■ **Data for review**
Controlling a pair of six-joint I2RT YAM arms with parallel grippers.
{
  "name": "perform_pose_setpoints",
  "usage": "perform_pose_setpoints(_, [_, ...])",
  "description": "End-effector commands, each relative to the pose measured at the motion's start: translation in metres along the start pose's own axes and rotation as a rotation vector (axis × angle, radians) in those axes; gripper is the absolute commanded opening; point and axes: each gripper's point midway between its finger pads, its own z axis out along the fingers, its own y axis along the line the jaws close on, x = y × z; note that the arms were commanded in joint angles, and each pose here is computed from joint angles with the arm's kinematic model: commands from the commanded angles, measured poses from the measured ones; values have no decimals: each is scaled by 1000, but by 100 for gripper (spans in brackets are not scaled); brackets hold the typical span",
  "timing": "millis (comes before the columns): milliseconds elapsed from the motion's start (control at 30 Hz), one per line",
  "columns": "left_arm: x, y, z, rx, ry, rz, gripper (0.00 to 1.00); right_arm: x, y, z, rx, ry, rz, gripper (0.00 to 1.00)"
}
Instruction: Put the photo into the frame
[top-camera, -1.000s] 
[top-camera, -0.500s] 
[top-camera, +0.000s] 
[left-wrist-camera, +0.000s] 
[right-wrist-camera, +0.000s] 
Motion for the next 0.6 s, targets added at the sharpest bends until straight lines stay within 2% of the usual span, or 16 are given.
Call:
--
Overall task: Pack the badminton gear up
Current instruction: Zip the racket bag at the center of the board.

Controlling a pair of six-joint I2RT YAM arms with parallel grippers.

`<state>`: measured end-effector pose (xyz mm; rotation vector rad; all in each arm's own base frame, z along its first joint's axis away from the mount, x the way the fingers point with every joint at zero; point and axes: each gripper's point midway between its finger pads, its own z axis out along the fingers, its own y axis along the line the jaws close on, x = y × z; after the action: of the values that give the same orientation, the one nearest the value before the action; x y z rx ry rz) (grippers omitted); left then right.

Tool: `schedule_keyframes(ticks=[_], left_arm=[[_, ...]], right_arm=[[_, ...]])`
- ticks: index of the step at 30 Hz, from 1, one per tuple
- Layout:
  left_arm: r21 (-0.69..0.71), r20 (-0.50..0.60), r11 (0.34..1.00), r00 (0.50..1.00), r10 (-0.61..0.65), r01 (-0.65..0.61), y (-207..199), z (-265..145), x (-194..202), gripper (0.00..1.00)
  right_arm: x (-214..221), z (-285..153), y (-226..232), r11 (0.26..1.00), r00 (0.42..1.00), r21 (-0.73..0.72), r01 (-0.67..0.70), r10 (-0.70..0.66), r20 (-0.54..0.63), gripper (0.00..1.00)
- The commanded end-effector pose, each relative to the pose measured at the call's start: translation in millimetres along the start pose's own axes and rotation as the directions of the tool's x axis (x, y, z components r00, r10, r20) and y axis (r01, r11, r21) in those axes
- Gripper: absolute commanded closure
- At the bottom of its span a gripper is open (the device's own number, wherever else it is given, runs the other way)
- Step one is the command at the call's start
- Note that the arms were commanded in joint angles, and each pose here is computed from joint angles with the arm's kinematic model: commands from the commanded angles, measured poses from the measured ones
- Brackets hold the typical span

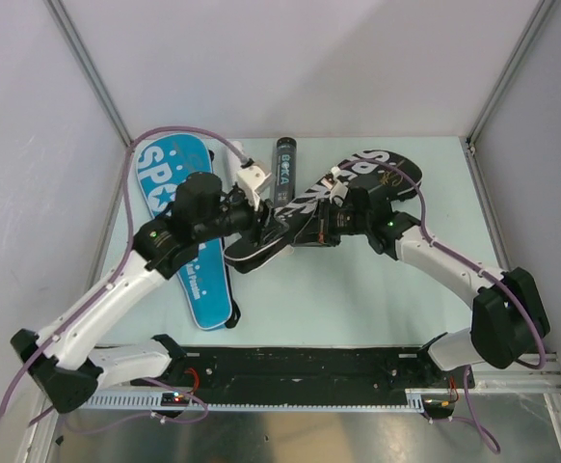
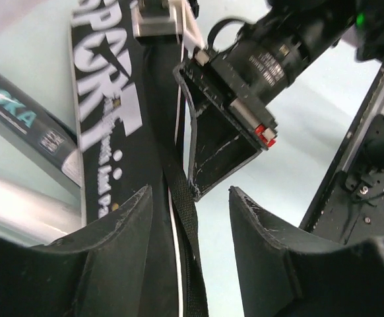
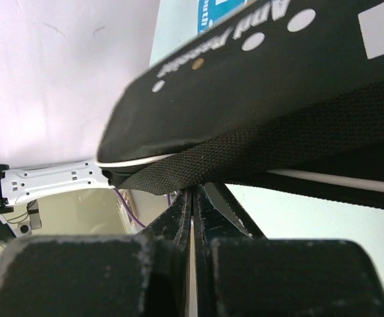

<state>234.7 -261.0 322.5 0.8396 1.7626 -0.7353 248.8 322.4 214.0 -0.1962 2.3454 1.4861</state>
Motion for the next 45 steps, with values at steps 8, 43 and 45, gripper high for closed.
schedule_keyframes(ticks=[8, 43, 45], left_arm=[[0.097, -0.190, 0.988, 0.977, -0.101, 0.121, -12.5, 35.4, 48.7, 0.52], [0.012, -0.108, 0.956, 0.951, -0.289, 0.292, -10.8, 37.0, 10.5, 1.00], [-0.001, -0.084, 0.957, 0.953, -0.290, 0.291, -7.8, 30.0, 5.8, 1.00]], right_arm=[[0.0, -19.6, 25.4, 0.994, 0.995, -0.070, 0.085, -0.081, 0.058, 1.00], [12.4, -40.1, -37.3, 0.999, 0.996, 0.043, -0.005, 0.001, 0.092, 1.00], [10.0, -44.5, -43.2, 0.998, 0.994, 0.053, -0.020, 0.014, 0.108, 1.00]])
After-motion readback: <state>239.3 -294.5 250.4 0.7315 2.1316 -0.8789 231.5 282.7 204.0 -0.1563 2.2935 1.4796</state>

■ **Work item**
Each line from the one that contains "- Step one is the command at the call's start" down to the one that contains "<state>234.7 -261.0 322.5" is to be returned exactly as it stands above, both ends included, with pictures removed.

■ **Answer to the exercise**
- Step one is the command at the call's start
- Note that the arms were commanded in joint angles, and each pose here is computed from joint angles with the arm's kinematic model: commands from the commanded angles, measured poses from the measured ones
- Brackets hold the typical span


<state>234.7 -261.0 322.5 0.8396 1.7626 -0.7353 248.8 322.4 214.0 -0.1962 2.3454 1.4861</state>

The response to the exercise is now finished.